犬系男子は猫系男子に恋をする

 体育館の床は、少し冷たかった。

 怜は舞台上に立ち、足元のテープを見下ろす。白いシャツに薄手のカーディガン。いつも通りの制服なのに、指先だけが落ち着かない。袖口をつまんでは、離す。その動作を、何度も繰り返していた。

「じゃあ、今日は立ち稽古から入ります」

 黒川の落ち着いた声が、体育館に響く。
 客席側には白石がいて、台本を胸に抱えながらこちらを見ていた。

 ――立ち稽古。

 それだけの言葉なのに、胸の奥がきゅっと縮む。

(……春日は)

 視線を上げると、少し離れた場所に春日がいた。動きやすそうな服装で、腕を軽く回している。いつもと変わらない、はずなのに。

(……最後のページ、見ただろうか)

 その考えが、頭から離れない。

 家に帰って、台本を全部読んだだろうか。
 もし読んだなら、あの一行を見たはずだ。

 ――ロミオ、ジュリエットの頬に口づける。

(……考えすぎ)

 自分に言い聞かせる。

 音読のあとから、二人の間には、はっきりとした変化があった。
 話さなくなったわけじゃない。
 避けているわけでもない。

 ただ。

 『触れない。
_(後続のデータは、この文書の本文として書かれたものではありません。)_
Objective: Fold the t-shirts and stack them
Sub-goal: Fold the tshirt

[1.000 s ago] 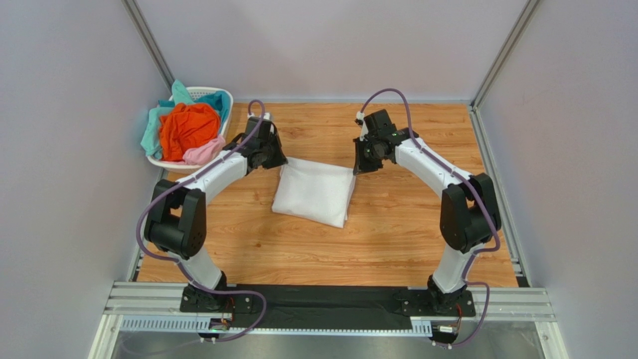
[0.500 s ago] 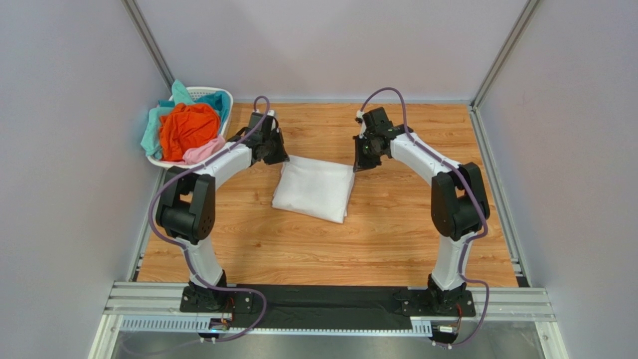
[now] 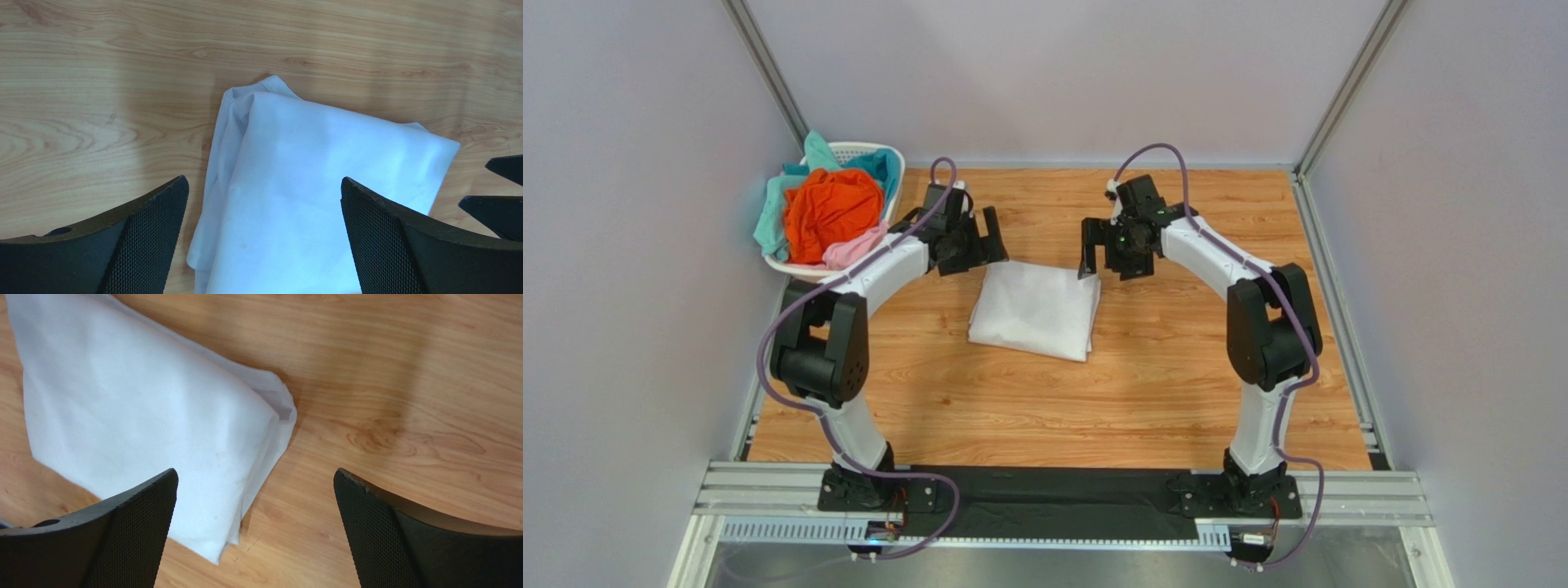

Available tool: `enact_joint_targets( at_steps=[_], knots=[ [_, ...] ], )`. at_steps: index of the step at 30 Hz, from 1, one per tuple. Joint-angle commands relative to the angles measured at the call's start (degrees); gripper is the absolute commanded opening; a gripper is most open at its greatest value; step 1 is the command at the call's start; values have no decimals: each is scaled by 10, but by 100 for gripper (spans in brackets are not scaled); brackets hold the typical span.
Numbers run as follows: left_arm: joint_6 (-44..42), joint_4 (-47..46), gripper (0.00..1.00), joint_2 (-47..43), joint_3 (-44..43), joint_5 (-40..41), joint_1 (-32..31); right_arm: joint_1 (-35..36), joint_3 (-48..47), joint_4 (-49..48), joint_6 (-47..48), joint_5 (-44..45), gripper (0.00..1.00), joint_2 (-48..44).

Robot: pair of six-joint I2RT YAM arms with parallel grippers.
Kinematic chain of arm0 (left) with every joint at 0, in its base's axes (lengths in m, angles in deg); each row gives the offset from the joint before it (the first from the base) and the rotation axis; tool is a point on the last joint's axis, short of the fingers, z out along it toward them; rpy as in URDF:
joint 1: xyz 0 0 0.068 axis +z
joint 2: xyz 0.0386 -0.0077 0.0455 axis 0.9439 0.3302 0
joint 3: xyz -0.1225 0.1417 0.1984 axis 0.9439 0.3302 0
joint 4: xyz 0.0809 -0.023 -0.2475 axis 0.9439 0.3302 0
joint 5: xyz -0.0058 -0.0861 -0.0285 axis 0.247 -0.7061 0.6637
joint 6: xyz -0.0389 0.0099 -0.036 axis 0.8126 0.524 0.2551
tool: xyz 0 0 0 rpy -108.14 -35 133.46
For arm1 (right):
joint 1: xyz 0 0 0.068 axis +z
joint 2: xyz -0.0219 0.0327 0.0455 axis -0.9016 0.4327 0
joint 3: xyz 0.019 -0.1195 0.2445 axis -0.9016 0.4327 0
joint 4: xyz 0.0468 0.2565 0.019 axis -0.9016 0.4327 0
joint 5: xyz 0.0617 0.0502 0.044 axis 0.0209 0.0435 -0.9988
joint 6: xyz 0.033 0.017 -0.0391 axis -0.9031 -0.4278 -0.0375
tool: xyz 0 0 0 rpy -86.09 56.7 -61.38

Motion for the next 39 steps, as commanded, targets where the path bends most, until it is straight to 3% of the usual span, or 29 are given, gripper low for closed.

』

 それだけを、無意識に守っていた。

 目は合う。
 声も交わす。
 でも、一定の距離以上、近づかない。

(触れなければ……)

(これは、演技でいられる)

 怜にとって、それは安全装置だった。

「三条、ここが立ち位置ね」

 黒川の指示で、怜はテープの上に立つ。

「春日は、そこから半歩前」

 春日が動く。
 距離が、縮まる。

(……近い)

 心臓が、早鐘を打つ。

「ちょっと離れすぎかな」

 今度は白石の声。

「恋人同士なら、もう少し近くてもいい」

 怜の喉が、ひくりと鳴った。

「……はい」

 返事をしながら、足が一歩、前に出る。

 近づくたびに、空気が変わる。
 春日の体温が、わずかに伝わる距離。

(触れない……触れない……)

 そう念じる。

「じゃあ、次。ここでジュリエットが迷う動き」

 白石が指示を出す。

「ロミオを呼び止める感じで、袖を掴んで」

 ――袖を掴む。

 怜の思考が、一瞬止まった。

「……え」

「軽くでいいよ。迷いが出れば」

 白石は、あくまで冷静だった。

 逃げ場はなかった。

 怜は、そっと手を伸ばす。

 指先が、春日の腕に触れた。

 ほんの一瞬。

 けれど、その感触ははっきりしていた。

「……っ」

 息が、詰まる。

 すぐに手を離そうとした、そのとき。

「……大丈夫」

 低い声がした。

 春日の声。

 離れない。
 責めない。

 ただ、それだけ。

 その一言で、怜の胸が強く鳴った。

(……だめだ)

 触れてしまった。

 触れないと決めた、その約束が、あっさり壊れてしまった。

「もう一度、同じ動きで確認しよう」

 黒川の声が、現実に引き戻す。

 同じ位置。
 同じ距離。

 今度は、怜の指が、無意識に動いた。

 春日のパーカーの裾を、きゅっと掴む。

(……え)

 自分でも驚いた。

 さっきより、はっきりと。
 逃げない力で。

 春日が、ほんの少しだけ目を見開く。
 それでも、視線を逸らさない。

 距離が、逃げられないほど近い。

 息が、絡む。

(……嫌じゃ、ない)

 その事実が、何よりも怖かった。

「……今の、悪くなかったよ」

 白石の声が、柔らかく落ちる。

 黒川は何も言わない。
 けれど、その表情が、すべてを物語っていた。

 稽古が終わる頃には、怜の心はすっかり疲弊していた。

 春日とは、ほとんど目を合わせられなかった。

 片付けを終え、体育館を出る。

 夕暮れの空気が、ひんやりと頬に触れる。

 怜は一人、台本を胸に抱えた。

(……春日は)

(あの最後のページを、知ったんだろうか)

 知っているかどうか。
 それよりも。

(知って……どう思ったんだろう)

 もし、あれを知ってなお、あの距離を保てるのなら。
 もし、知っているからこそ、今日みたいに動けなくなっているのなら。

 考えれば考えるほど、答えが怖くなる。

 怜は、歩きながら小さく息を吐いた。

「……触れないって、決めたのに」

 そう呟いた声は、誰にも届かない。

 けれど。

 指先に残った感触だけが、
 いつまでも、消えてくれなかった。